# Python

In [15]:
# Types of variables
print(type(5))                              # int
print(type(5.0))                            # float
print(type("5"))                            # str
print(type(["apple", "banana", "cherry"]))  # list (of str, int, list, etc)
print(type((2, 3)))                         # tuple (immutable)
print(type({"name" : "John", "age" : 36}))  # dict
print(type({4, 5, 6}))                      # set
print(type(True))                           # bool

<class 'int'>
<class 'float'>
<class 'str'>
<class 'list'>
<class 'tuple'>
<class 'dict'>
<class 'set'>
<class 'bool'>


In [2]:
# List
l = [8,6,4,2]
print(l)

l.sort() # reverse() can also be used in this case
print(l)

l.append(8) # add a value to the list
print(l)

print(l.index(2)) # return index of a value

l.pop(0) # warning: pop modify the list permanently
print(l)

print(l.count(8)) # return the number of items

[8, 6, 4, 2]
[2, 4, 6, 8]
[2, 4, 6, 8, 8]
0
[4, 6, 8, 8]
2


In [3]:
# List comprehension
[x**2 for x in range(10)]

[0, 1, 4, 9, 16, 25, 36, 49, 64, 81]

In [4]:
# Dictionnary
d = {
    1: 1,
    3: 9,
    2: 4,
    4: 16,
}

print(d[3]) # print a specific entry
d[5] = 25 # add an entry
print(d)
print(d.keys()) # return all keys
print(d.values()) # same with values

# Sort a dict by val
print({k: v for k, v in sorted(d.items(), key=lambda item: item[1])})

# Sort a dict by key
print(sorted(d.items()))

9
{1: 1, 3: 9, 2: 4, 4: 16, 5: 25}
dict_keys([1, 3, 2, 4, 5])
dict_values([1, 9, 4, 16, 25])
{1: 1, 2: 4, 3: 9, 4: 16, 5: 25}
[(1, 1), (2, 4), (3, 9), (4, 16), (5, 25)]


In [5]:
# Sets (list of unique items)
print({'a', 'b', 'c', 'd'}.union({'b', 'c', 'd', 'e'}))
print({'a', 'b', 'c', 'd'}.intersection({'b', 'c', 'd', 'e'}))
print({'a', 'b', "c"}.difference({'a', 'c'}))
print({'a', 'c'}.issubset({'a', 'b'}))


{'b', 'd', 'e', 'c', 'a'}
{'b', 'c', 'd'}
{'b'}
False


# Functions

In [6]:
# Basic function
def square(x=2): # optionnaly asign a value to the input variable
  return x ** 2

print(square(9))
print(square()) # will compute the default value

81
4


In [7]:
# Forcing an input and/or an output
def square(x: float) -> float: # force a type
  assert type(x) is float # crash if x not a float
  return x ** 2

square(3.0)

9.0

In [8]:
# Using loops
def multiply(x, y):
  res = 0
  for i in range(y):
    res += x
  return res

multiply(12, 15)

180

In [9]:
# Lambda functions
f = lambda x : x**2
f(9)

81

In [10]:
# Handle exceptions 
try:
    (lambda x : x/0)(1)
except Exception as e:
    print("ERROR: ", end=" ")
    print(str(e))

ERROR:  division by zero


# Strings

In [11]:
# Strings
line = ' the quick brown fox jumped over a lazy dog  '
print(line.find('fox')) # return the starting position of the word
print(line.strip(" ")) # remove preceding and trailing whitespaces
print(line.split(" ")) # split on whitespace by default
#.splitlines() will split on line change

# combining types
print(str(75) + "... is the number of cats in my house")

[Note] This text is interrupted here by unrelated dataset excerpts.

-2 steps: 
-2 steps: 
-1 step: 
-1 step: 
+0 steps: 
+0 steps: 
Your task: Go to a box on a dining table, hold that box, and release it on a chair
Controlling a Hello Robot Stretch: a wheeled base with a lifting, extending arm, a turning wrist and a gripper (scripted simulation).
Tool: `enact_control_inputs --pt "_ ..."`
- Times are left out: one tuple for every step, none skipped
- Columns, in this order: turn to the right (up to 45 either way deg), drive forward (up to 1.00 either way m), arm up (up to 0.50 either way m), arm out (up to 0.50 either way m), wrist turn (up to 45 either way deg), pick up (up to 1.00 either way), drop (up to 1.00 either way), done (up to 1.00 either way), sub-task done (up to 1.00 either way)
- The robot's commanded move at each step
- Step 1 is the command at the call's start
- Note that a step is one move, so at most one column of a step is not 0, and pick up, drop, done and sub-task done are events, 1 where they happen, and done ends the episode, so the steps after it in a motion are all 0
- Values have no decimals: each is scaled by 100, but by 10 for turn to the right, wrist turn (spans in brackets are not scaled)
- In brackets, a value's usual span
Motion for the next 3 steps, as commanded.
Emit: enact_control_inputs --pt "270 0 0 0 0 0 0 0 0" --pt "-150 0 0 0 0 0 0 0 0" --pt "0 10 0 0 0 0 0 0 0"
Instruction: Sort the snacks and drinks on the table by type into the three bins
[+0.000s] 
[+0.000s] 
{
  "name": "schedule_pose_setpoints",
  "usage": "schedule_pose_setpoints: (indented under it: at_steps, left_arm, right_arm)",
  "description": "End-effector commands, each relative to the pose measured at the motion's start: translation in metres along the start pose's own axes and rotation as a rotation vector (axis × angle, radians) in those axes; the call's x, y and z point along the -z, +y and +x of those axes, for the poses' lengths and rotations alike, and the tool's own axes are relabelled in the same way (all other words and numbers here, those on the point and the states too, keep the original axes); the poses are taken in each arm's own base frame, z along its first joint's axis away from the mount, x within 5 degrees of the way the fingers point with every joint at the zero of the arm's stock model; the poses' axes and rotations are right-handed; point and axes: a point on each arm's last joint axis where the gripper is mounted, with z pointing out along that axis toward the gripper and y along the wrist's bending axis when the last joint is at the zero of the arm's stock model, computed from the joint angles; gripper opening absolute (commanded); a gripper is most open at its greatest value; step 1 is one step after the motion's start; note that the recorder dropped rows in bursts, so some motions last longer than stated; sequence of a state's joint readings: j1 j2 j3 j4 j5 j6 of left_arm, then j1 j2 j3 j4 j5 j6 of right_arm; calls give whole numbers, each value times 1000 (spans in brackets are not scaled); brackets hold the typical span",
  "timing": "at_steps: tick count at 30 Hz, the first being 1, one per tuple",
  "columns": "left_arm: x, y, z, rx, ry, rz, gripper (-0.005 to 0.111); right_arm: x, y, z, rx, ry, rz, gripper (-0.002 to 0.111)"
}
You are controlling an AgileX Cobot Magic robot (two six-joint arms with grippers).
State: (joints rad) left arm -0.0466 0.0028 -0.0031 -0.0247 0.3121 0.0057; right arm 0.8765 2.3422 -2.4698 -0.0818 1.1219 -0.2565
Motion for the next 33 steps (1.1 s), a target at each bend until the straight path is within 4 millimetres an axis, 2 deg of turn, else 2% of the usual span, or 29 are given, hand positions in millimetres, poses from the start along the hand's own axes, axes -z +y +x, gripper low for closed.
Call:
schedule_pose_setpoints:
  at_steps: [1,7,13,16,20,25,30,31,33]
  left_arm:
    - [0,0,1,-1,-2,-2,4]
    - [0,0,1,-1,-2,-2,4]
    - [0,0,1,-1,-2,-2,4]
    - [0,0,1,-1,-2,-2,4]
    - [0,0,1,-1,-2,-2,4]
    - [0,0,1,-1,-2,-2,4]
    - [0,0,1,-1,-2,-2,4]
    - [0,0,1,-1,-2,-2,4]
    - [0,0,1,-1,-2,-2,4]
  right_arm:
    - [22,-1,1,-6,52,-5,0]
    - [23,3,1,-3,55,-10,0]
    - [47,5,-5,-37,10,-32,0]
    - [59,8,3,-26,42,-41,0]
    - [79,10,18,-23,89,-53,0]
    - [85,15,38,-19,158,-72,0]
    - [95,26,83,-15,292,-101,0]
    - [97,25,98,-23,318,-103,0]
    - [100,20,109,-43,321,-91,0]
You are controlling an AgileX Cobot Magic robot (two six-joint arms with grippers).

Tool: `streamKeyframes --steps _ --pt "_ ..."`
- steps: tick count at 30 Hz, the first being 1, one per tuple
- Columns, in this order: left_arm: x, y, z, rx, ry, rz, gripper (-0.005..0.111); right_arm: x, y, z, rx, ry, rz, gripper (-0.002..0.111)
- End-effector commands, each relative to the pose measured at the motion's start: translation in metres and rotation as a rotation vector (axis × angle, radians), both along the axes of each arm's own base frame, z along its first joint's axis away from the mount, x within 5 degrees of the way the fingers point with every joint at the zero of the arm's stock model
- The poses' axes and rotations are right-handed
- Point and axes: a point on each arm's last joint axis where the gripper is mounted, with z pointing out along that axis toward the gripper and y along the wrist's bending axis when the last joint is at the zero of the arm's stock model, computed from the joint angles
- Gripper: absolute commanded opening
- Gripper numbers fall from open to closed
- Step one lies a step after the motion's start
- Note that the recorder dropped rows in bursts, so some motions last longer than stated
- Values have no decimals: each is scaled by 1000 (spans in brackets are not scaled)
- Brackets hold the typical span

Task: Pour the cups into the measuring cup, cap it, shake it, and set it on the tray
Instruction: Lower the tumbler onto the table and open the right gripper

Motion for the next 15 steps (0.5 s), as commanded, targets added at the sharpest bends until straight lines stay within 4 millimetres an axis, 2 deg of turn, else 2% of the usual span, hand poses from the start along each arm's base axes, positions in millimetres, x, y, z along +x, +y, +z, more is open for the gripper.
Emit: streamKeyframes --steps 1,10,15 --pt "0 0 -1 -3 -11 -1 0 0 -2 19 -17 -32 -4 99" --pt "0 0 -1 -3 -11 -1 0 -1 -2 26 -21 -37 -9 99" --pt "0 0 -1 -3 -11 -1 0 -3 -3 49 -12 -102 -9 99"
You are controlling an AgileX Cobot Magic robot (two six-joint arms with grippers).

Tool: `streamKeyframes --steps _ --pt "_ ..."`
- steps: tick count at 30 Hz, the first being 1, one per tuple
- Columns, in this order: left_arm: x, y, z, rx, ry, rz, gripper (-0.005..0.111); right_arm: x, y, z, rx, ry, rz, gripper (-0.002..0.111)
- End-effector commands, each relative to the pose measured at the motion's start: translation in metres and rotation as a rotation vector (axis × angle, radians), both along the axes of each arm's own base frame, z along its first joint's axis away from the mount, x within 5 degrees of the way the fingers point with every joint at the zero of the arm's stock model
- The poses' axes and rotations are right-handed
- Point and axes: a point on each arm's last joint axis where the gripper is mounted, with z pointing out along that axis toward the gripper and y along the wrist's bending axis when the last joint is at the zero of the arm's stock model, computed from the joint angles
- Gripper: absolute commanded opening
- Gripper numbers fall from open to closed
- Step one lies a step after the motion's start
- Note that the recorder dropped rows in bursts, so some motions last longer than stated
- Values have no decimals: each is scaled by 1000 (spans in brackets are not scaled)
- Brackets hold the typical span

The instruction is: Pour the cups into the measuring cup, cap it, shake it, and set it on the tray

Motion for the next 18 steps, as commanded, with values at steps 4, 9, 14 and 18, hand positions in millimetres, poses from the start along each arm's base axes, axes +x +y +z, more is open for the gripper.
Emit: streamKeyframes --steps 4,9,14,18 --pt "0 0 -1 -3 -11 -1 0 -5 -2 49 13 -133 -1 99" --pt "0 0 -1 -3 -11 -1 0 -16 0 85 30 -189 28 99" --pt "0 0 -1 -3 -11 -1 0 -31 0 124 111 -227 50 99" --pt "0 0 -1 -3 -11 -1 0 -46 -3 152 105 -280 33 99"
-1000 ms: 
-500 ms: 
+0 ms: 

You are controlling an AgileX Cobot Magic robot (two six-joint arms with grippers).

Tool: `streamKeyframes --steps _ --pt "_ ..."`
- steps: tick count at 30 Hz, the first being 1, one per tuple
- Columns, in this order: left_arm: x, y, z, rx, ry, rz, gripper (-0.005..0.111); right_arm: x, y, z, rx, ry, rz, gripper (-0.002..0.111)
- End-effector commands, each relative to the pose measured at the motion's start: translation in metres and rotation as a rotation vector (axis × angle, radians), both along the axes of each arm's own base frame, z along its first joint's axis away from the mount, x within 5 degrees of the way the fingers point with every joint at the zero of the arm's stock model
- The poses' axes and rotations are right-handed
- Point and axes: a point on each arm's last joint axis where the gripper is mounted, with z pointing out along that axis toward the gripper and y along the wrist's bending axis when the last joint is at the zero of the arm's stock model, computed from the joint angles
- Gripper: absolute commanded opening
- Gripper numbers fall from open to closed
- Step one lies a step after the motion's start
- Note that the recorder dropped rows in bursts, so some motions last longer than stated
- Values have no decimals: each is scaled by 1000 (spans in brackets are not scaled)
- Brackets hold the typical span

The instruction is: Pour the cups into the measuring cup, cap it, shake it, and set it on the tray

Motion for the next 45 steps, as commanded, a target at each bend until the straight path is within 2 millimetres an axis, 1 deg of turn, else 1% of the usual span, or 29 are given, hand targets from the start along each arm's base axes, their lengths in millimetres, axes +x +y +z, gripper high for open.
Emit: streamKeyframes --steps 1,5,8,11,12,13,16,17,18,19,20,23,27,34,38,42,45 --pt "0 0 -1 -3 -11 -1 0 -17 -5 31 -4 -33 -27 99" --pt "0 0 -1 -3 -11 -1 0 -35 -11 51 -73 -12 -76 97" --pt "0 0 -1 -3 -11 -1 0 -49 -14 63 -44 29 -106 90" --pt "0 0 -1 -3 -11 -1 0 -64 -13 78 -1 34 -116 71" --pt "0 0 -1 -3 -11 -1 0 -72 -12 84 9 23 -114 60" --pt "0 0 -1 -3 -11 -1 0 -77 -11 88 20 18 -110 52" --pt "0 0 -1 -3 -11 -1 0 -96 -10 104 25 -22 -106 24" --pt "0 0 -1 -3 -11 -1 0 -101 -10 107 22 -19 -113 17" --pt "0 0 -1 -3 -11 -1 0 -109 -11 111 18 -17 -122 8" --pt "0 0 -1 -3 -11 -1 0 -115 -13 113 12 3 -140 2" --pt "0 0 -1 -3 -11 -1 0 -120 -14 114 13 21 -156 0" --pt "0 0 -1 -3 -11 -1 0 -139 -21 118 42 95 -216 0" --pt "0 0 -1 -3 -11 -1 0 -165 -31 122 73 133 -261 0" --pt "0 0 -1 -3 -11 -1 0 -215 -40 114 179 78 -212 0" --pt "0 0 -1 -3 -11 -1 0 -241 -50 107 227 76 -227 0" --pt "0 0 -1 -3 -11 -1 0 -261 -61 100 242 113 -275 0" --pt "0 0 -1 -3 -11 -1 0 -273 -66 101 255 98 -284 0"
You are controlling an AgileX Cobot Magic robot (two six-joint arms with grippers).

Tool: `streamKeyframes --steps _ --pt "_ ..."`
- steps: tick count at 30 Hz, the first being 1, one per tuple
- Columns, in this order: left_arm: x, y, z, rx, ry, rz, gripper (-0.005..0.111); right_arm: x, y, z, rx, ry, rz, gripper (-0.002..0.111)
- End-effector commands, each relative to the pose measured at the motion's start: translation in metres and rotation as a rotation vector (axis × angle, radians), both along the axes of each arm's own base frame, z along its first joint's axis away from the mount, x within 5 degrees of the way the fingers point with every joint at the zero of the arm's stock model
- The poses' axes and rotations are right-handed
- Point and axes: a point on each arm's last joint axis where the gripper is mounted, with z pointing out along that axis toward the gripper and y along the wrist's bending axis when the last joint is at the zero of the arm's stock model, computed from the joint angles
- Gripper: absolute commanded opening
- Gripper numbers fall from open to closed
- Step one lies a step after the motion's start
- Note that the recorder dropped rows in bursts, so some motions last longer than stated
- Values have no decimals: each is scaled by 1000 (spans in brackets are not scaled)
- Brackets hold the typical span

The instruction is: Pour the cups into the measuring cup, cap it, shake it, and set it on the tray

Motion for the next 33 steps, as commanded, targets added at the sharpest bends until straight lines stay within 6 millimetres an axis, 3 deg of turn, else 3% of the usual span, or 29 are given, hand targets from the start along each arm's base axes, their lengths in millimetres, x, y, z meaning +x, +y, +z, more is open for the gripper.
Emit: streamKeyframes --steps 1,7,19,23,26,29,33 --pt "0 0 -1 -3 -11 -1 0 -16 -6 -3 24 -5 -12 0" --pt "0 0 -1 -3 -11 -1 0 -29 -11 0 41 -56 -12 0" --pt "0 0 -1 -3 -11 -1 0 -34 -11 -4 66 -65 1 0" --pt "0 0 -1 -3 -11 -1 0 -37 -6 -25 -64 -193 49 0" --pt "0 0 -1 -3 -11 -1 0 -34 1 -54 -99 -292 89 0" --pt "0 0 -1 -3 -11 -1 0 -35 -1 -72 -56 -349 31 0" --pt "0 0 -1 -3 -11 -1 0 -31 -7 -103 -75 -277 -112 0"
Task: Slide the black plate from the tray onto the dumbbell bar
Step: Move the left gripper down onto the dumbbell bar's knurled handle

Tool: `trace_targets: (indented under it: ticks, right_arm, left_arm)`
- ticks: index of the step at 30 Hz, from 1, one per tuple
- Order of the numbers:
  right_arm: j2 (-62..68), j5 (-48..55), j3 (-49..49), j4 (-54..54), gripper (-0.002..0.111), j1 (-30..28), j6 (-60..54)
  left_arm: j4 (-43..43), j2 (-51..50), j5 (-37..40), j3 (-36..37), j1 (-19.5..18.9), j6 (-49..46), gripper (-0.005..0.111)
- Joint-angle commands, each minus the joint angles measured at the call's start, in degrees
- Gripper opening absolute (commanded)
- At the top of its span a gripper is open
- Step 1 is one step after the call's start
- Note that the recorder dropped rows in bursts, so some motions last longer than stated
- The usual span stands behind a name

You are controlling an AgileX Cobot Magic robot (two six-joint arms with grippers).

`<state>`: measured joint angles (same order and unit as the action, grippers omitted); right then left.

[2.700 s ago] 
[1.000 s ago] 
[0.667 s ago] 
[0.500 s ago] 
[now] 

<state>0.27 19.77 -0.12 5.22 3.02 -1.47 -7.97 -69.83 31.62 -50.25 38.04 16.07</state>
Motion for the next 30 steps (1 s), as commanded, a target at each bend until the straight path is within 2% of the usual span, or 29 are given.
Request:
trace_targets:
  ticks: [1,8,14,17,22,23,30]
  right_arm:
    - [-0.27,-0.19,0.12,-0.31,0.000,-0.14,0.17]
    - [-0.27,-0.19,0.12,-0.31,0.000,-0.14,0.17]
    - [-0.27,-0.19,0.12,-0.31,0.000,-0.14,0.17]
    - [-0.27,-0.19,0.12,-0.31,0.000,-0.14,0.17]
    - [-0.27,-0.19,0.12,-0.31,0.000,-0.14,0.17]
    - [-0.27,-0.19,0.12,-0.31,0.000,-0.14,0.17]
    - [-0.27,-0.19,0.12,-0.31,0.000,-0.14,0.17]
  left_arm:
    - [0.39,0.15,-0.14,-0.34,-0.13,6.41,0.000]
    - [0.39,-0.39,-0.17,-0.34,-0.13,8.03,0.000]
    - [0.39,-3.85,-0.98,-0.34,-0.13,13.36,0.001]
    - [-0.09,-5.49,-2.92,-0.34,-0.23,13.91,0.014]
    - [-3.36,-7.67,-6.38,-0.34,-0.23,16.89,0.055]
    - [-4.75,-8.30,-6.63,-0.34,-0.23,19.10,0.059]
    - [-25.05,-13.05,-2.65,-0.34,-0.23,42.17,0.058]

# pretty print text and variables
pi = 3.141592654
print(f'pi = {pi:.3f}')

17
the quick brown fox jumped over a lazy dog
['', 'the', 'quick', 'brown', 'fox', 'jumped', 'over', 'a', 'lazy', 'dog', '', '']
75... is the number of cats in my house
pi = 3.142


# Regex (Regular Expression)
A visual guide to Regex:
https://amitness.com/regex/

Regex crash course:
https://colauttilab.github.io/PythonCrashCourse/2_regex.html

Common patterns:
https://digitalfortress.tech/tricks/top-15-commonly-used-regex/


### Identifiers
| Character| Description | Example Pattern Code | Example Match |
| --- | --- | --- | --- |
| \d | A digit | file_\d\d | file_25 |
| \w | Alphanumeric | \w-\w\w\w | A-b_1 |
| \s | Whitespace | a\sb\sc | a b c |
| \D | A non digit | \D\D\D | ABC |
| \S | Non-alphanumeric | \W\W\W\W\W | *-+=) |
| \W | Non-whitespace| \S\S\S\S | Yoyo |

### Quantifiers
| Character| Description | Example Pattern Code | Example Match |
| --- | --- | --- | --- |
| + | Occurs one or more times | Version \w-\w+| Version A-b1_1 |
| {3} | Occurs exactly 3 times< | \D{3}| abc |
| {2,4} | Occurs 2 to 4 times | \d{2,4} | 123 |
| {3,} | Occurs 3 or more | \w{3,} | anycharacters |
| \* | Occurs zero or more times | A\*B\*C* | AAACC |
| ? | Once or none| plurals? | plural |

In [28]:
import re
text = "To email Guido, try guido@python.org or the older address guido@google.com!"
# find a specific caracter 
carac = re.compile('@')
print(carac.search(text))

# split on whitespaces
spaces = re.compile('\s+')
print(spaces.split(text))

# find matching pattern (group caracters with [])
email = re.compile('\w+@\w+\.[a-z]{3}')
print(email.findall(text))
# email.search(text) will only return the first value

# replace
print(email.sub('--@--.--', text))

# remove punctuation (one liner)
print(''.join(re.findall(r'[^\!.,?]+', text))) 
#[\W] will remove all special characters


<re.Match object; span=(25, 26), match='@'>
['To', 'email', 'Guido,', 'try', 'guido@python.org', 'or', 'the', 'older', 'address', 'guido@google.com!']
['guido@python.org', 'guido@google.com']
To email Guido, try --@--.-- or the older address --@--.--!
To email Guido try guido@pythonorg or the older address guido@googlecom


# Input / Output files

In [13]:
import os
# list all file in current directory (ls in bash)
print(os.listdir())
# get current working directory (pwd in bash)
print(os.getcwd())

['cities.csv', 'data', 'm1a-Python.ipynb', 'm1b-Algorithms.ipynb', 'm2a-Pandas.ipynb', 'm2b-Vizualisation.ipynb']
c:\Users\user\git\work\summary cb-ds-1


In [14]:
# Ouput a txt or csv file
with open('cities.csv', 'w') as f:
    f.write(
    """city, population
new york, 8244910
los angeles, 3819702""")

# Read file
with open('cities.csv', 'r') as f:
    # return a str
    #cities = f.read()

    # or return a list
    lines = f.readlines()
    cities_list = []
    for line in lines:
        fields = line.replace('\n', '').strip().split(',')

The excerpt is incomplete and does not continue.